Iron County Progressive





From State Senator Janet Bewley
Northern Wisconsin Lights Up the Capitol



MADISON – Despite being hundreds of miles from the capital city and enduring another winter of snow and cold, the people of Northern Wisconsin continue to demonstrate the hardiness and determination that underlies so much of what makes the part of the state we call home so special.



Over the last few weeks, my colleagues in Madison have been visited by an incredible assortment of business owners and employees, local elected officials, concerned citizens and students from northern Wisconsin. Earlier this month, I was pleased to spend time with the people who made the trip from Barron, Rusk, Sawyer, and Washburn counties to participate in the Heart of the North Legislative Day.  Legislators from across Wisconsin heard from articulate advocates on issues such as increased funding for public schools and transportation aid.



I was especially impressed with the students who spoke about the importance of special education and mental health services in their schools, as well as the workforce housing shortage across northern Wisconsin. Their enthusiasm is contagious and a promising sign for the future. They were prepared, passionate, and well-spoken and did a great job!
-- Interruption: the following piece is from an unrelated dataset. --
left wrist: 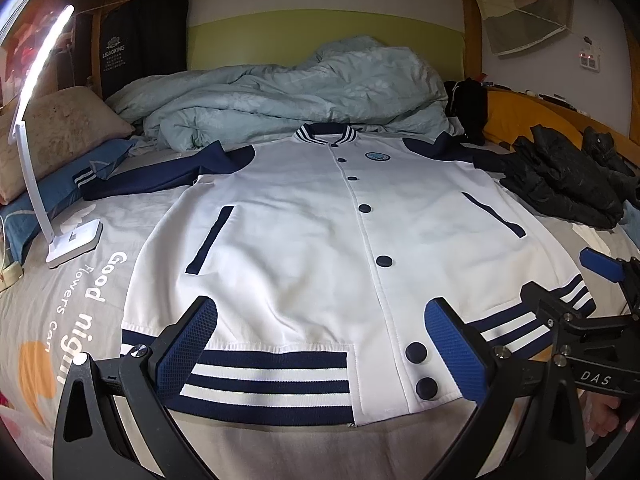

Another group of students who did a great job representing northern Wisconsin were the young people who participated in the annual Superior Days.  This grassroots lobbying effort is an often copied, but rarely equaled effort to increase awareness and build support for issues important to people in areas that often don’t get the attention they deserve.  In addition to the students, there are delegates representing an incredible cross section of the people and businesses that make Wisconsin’s Lake Superior region such a great place to live.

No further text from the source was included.